▸ **Exercise aim**
Give the lines of the material verbatim, from the first line to the line with "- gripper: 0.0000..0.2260", including both.
»»
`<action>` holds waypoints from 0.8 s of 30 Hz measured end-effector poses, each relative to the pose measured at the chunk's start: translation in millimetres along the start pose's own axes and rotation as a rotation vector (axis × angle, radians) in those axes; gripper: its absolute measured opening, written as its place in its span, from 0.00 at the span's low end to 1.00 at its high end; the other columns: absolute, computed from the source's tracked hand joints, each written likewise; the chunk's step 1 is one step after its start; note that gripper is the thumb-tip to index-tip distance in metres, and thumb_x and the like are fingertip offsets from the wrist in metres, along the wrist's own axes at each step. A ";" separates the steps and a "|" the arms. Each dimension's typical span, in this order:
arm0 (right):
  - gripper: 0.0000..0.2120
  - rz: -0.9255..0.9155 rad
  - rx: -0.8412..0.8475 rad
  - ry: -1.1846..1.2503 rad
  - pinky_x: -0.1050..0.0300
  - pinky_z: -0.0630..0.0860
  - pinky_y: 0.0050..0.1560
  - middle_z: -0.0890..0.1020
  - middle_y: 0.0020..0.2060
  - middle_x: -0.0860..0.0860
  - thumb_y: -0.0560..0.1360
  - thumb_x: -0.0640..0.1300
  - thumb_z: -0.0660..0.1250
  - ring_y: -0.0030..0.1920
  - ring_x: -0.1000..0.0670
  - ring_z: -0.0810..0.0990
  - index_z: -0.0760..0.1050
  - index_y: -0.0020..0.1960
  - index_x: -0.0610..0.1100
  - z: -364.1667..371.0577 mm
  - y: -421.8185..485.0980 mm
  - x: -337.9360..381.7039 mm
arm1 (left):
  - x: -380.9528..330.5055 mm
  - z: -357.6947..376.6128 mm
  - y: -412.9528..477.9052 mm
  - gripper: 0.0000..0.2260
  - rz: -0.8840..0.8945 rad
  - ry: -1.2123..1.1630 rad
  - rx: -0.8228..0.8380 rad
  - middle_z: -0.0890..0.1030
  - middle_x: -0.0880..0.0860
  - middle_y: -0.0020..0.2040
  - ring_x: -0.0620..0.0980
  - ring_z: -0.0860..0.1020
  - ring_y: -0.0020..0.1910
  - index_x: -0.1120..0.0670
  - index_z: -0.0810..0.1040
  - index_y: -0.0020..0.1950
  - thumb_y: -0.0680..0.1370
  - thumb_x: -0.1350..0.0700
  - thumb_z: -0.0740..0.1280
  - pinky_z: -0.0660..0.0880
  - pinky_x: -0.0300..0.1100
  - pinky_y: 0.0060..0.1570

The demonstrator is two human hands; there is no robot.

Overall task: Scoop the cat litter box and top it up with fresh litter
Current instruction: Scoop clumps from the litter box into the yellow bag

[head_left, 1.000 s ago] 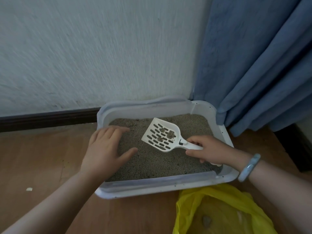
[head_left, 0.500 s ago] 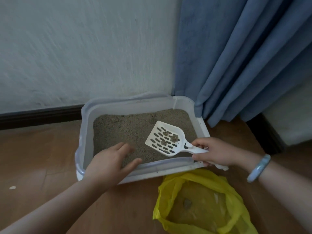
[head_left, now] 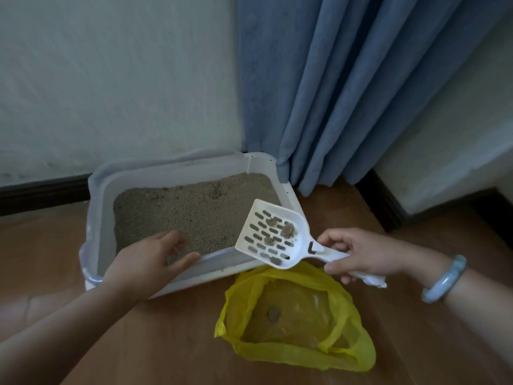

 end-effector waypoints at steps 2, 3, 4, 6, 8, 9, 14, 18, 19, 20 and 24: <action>0.12 0.037 0.043 -0.017 0.51 0.78 0.40 0.81 0.38 0.51 0.72 0.38 0.72 0.34 0.50 0.81 0.74 0.52 0.49 7.2 -7.1 -10.8 | 1.2 0.7 -0.5 0.28 -0.010 -0.012 0.000 0.75 0.38 0.44 0.40 0.75 0.42 0.41 0.73 0.52 0.66 0.26 0.48 0.73 0.40 0.37; 0.13 0.056 0.062 -0.027 0.51 0.78 0.41 0.81 0.38 0.51 0.72 0.38 0.72 0.34 0.50 0.80 0.74 0.52 0.49 12.3 -9.5 -16.1 | 1.5 0.7 -0.8 0.26 -0.016 -0.020 0.002 0.75 0.39 0.44 0.41 0.76 0.42 0.40 0.72 0.51 0.66 0.25 0.49 0.73 0.40 0.38; 0.13 0.071 0.079 -0.045 0.51 0.78 0.42 0.80 0.37 0.51 0.72 0.38 0.72 0.34 0.50 0.80 0.74 0.52 0.49 17.6 -11.0 -20.9 | 1.2 1.0 -0.8 0.24 -0.019 -0.026 0.007 0.75 0.39 0.44 0.42 0.76 0.42 0.40 0.72 0.50 0.67 0.25 0.52 0.73 0.41 0.38; 0.13 0.086 0.110 -0.095 0.51 0.78 0.42 0.79 0.34 0.53 0.72 0.39 0.72 0.34 0.52 0.80 0.73 0.52 0.50 26.8 -12.4 -28.9 | 0.0 1.1 -0.5 0.20 -0.021 -0.044 0.015 0.77 0.41 0.45 0.43 0.77 0.43 0.39 0.71 0.48 0.69 0.27 0.56 0.73 0.42 0.39; 0.13 0.097 0.127 -0.135 0.59 0.77 0.37 0.79 0.31 0.55 0.72 0.38 0.71 0.31 0.55 0.79 0.72 0.53 0.48 33.0 -12.2 -35.2 | -1.1 0.8 -0.9 0.17 -0.033 -0.058 0.035 0.77 0.42 0.44 0.43 0.77 0.43 0.40 0.71 0.48 0.68 0.30 0.56 0.74 0.42 0.39; 0.14 0.104 0.124 -0.154 0.62 0.75 0.34 0.79 0.31 0.55 0.73 0.38 0.71 0.30 0.56 0.79 0.72 0.54 0.47 35.4 -11.6 -38.2 | -2.1 0.5 -1.0 0.17 -0.037 -0.064 0.045 0.77 0.42 0.44 0.44 0.77 0.43 0.40 0.71 0.48 0.68 0.31 0.55 0.74 0.42 0.39; 0.14 0.114 0.081 -0.180 0.66 0.72 0.30 0.78 0.31 0.54 0.73 0.39 0.71 0.30 0.54 0.80 0.70 0.55 0.45 46.4 -7.0 -57.5 | -8.6 -2.6 0.2 0.16 -0.057 -0.070 0.058 0.76 0.43 0.44 0.44 0.76 0.42 0.44 0.74 0.51 0.71 0.36 0.60 0.71 0.42 0.38; 0.14 0.060 0.024 -0.197 0.56 0.75 0.40 0.79 0.38 0.49 0.73 0.47 0.71 0.34 0.51 0.79 0.72 0.56 0.50 51.5 -4.6 -69.2 | -14.8 0.6 1.4 0.12 -0.081 -0.115 0.071 0.77 0.43 0.45 0.41 0.75 0.41 0.44 0.74 0.52 0.73 0.39 0.64 0.72 0.44 0.41; 0.12 0.048 0.009 -0.200 0.55 0.75 0.41 0.79 0.38 0.49 0.74 0.49 0.70 0.35 0.52 0.79 0.73 0.56 0.52 52.2 -4.4 -71.7 | -16.2 1.4 2.3 0.11 -0.090 -0.131 0.075 0.77 0.43 0.46 0.40 0.75 0.41 0.44 0.74 0.53 0.74 0.41 0.65 0.73 0.44 0.42; 0.10 0.042 -0.004 -0.201 0.56 0.74 0.42 0.79 0.38 0.50 0.75 0.51 0.67 0.36 0.52 0.79 0.74 0.55 0.54 52.5 -4.5 -73.5 | -17.1 2.1 2.8 0.10 -0.101 -0.146 0.081 0.78 0.44 0.46 0.39 0.75 0.41 0.44 0.75 0.52 0.74 0.42 0.66 0.73 0.44 0.43; 0.09 0.015 -0.070 -0.233 0.61 0.73 0.42 0.77 0.36 0.51 0.79 0.48 0.60 0.36 0.56 0.79 0.74 0.53 0.61 51.2 -4.6 -79.8 | -17.0 3.2 5.5 0.07 -0.125 -0.200 0.079 0.79 0.44 0.46 0.41 0.77 0.42 0.43 0.74 0.50 0.74 0.44 0.67 0.74 0.47 0.45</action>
Point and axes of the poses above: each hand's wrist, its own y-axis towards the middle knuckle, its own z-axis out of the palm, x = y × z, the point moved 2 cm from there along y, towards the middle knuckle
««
▸ **Expected output**
`<action>` holds waypoints from 0.8 s of 30 Hz measured end-effector poses, each relative to the pose measured at the chunk's start: translation in millimetres along the start pose's own axes and rotation as a rotation vector (axis × angle, radians) in those axes; gripper: its absolute measured opening, written as its place in its span, from 0.00 at the span's low end to 1.00 at its high end; the other columns: absolute, computed from the source's tracked hand joints, each written likewise; the chunk's step 1 is one step after its start; note that gripper is the thumb-tip to index-tip distance in metres, and thumb_x and the like are fingertip offsets from the wrist in metres, along the wrist's own axes at each step. A ";" separates the steps and a "|" the arms. Each dimension's typical span, in this order:
arm0 (right):
  - gripper: 0.0000..0.2120
  - rz: -0.9255..0.9155 rad
  - rx: -0.8412..0.8475 rad
  - ry: -1.1846..1.2503 rad
  - pinky_x: -0.1050..0.0300
  - pinky_z: -0.0630..0.0860
  - pinky_y: 0.0050..0.1560
  - middle_z: -0.0890..0.1020
  - middle_y: 0.0020..0.2060
  - middle_x: -0.0860..0.0860
  - thumb_y: -0.0560..0.1360
  - thumb_x: -0.0640..0.1300
  - thumb_z: -0.0660..0.1250
  - ring_y: -0.0030..0.1920
  - ring_x: -0.1000..0.0670
  - ring_z: -0.0810..0.0990
  - index_z: -0.0760..0.1050
  - index_y: -0.0020..0.1960
  - index_x: -0.0610..0.1100
  - z: -364.1667..371.0577 mm
  - y: -421.8185..485.0980 mm
  - x: -337.9360..381.7039 mm
arm1 (left):
  - x: -380.9528..330.5055 mm
  - z: -357.6947..376.6128 mm
  - y: -412.9528..477.9052 mm
  - gripper: 0.0000..0.2260

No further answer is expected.